**WHAT THE TASK REQUIRES:**
Repeat the listing below word for word, stopping after the line that contains "- gripper: 0.0000..1.0000".
──────── RECORDS SHOWN ────────
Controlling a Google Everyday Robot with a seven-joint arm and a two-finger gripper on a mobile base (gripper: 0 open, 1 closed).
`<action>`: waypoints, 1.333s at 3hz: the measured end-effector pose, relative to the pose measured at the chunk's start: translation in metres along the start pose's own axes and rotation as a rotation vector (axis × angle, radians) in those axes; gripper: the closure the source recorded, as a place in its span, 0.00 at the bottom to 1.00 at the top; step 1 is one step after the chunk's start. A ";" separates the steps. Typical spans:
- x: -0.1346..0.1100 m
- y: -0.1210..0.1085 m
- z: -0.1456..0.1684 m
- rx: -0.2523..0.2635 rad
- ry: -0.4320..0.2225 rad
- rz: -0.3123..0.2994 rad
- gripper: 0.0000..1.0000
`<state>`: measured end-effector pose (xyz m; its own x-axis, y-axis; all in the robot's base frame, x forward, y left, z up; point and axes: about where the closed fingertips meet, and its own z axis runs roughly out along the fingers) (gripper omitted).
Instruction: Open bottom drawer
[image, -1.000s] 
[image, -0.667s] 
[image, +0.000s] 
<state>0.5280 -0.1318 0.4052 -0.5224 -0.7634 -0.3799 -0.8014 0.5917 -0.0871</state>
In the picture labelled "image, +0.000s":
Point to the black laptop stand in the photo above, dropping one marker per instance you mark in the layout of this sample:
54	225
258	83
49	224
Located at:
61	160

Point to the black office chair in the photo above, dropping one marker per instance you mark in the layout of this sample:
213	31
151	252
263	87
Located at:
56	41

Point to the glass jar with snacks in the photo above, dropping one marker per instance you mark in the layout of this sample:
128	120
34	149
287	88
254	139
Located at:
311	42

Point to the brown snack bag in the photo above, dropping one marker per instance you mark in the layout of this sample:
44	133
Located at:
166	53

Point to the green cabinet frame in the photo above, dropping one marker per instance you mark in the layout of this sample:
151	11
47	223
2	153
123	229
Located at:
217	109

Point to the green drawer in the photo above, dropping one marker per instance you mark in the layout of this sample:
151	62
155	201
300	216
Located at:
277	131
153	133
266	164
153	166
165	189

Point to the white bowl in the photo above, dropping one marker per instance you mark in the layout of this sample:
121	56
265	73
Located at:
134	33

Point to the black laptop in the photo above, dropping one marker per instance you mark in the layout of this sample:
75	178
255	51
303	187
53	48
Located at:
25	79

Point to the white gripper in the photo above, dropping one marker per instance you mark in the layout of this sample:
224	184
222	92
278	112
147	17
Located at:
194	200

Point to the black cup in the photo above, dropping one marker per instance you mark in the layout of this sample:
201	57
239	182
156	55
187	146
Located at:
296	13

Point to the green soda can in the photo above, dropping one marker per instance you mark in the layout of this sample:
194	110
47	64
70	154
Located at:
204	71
────────
**TASK RESULT:**
Controlling a Google Everyday Robot with a seven-joint arm and a two-finger gripper on a mobile base (gripper: 0 open, 1 closed).
`<action>`: waypoints, 1.333s at 3hz: the measured end-effector pose, relative to the pose measured at the chunk's start: translation in metres along the start pose's own axes and rotation as a rotation vector (axis × angle, radians) in those axes; gripper: the closure the source recorded, as a place in its span, 0.00 at the bottom to 1.00 at the top; step 1 is one step after the chunk's start. A ";" separates the steps. Typical spans:
- x: -0.1346..0.1100 m
- y: -0.1210..0.1085 m
- z: -0.1456..0.1684 m
- rx: -0.2523..0.2635 rad
- ry: -0.4320..0.2225 rad
- rz: -0.3123..0.2994 rad
- gripper: 0.0000..1.0000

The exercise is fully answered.